担当楽器については当初フルートがいいなと思っていたのですが、あっという間に枠がうまってしまったので、第二希望のパーカッションになりました。
この吹奏楽部は市大会・県大会で金賞、それ以上先に進むことはなかったけれど、先輩方の実力はやはり素晴らしかったと思います。3年生のドラムの先輩の教え方も上手で、基礎をしっかり叩きこんでいただきました。
そんななか、エレクトーンはグレード7級が受かった時点で先生から「私のところでは7級までしか教えていないのよ。

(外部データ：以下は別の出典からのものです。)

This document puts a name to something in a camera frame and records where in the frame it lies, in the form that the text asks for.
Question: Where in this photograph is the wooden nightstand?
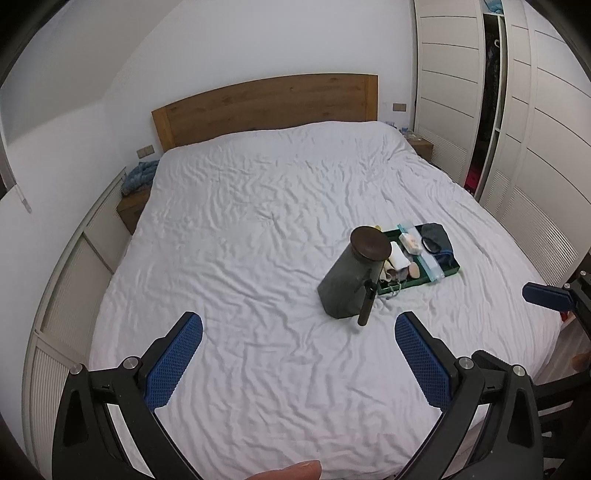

ここからは私の先生をご紹介するわね」。
そこで私の家からはバスで通う必要のある、少し遠い教室で習うことになりました。
その先生も教え方に定評のある素晴らしい指導者で、中学1年から吹奏楽・エレクトーン共に充実、本格的に音楽を頑張ろう!という気持ちが高まっていました。
ラジオで音楽を聴くようにもなり、最初はビートルズや映画音楽を主にカセットに録音して聴いていました。これらはエレクトーン曲集でお馴染みだったので、ちゃんと原曲も聴こうとしているうちに大好きになりました。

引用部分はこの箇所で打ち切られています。